ISO/IEC 27017 Clause 10.1.1 requires you to develop and implement a written policy that governs how your organization uses cryptographic controls in cloud environments, specifically covering encryption for data in transit and at rest. To operationalize it, define approved encryption standards, when encryption is mandatory, how keys are managed, and how exceptions are approved and monitored. ¹

Key takeaways:

• A “crypto policy” must be implemented, not just published, with enforceable rules for cloud encryption and key management. ¹
• Your policy must explicitly address encryption in transit, encryption at rest, key management, and algorithm selection for cloud workloads. ¹
• Auditors will look for evidence that systems follow the policy, that exceptions are controlled, and that responsibilities are clear across cloud provider/customer boundaries. ¹

A policy on the use of cryptographic controls is one of those requirements that sounds like “write a document,” but audits fail because the document is disconnected from real cloud operations. ISO/IEC 27017:2015 Clause 10.1.1 expects a policy that drives consistent encryption decisions for cloud data flows and storage, and that ties those decisions to key management and approved cryptography choices. ¹

For a Compliance Officer, CCO, or GRC lead, the fastest way to operationalize this requirement is to treat the policy as a binding control standard: it must be specific enough that engineers can implement it and specific enough that audit can test it. That means defining scope (which cloud services, which data types), minimum requirements (in transit and at rest), key ownership and lifecycle, and a controlled exception path.

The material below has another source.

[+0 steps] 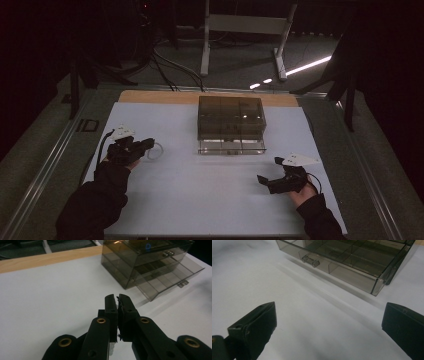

This page gives you a requirement-level blueprint you can hand to security engineering, platform teams, and application owners, then test against evidence within your control.

Regulatory text

ISO/IEC 27017:2015 Clause 10.1.1 states: “A policy on the use of cryptographic controls for protection of information shall be developed and implemented,” and it must address “encryption of data in transit and at rest within cloud environments.” ¹

What the operator must do

You must (1) create a cryptographic controls policy and (2) make it real in your cloud environment through enforceable requirements and governance. The policy needs to cover, at minimum:

• Encryption in transit
• Encryption at rest
• Key management
• Cryptographic algorithm selection
  ¹

Plain-English interpretation (what auditors mean by “policy” here)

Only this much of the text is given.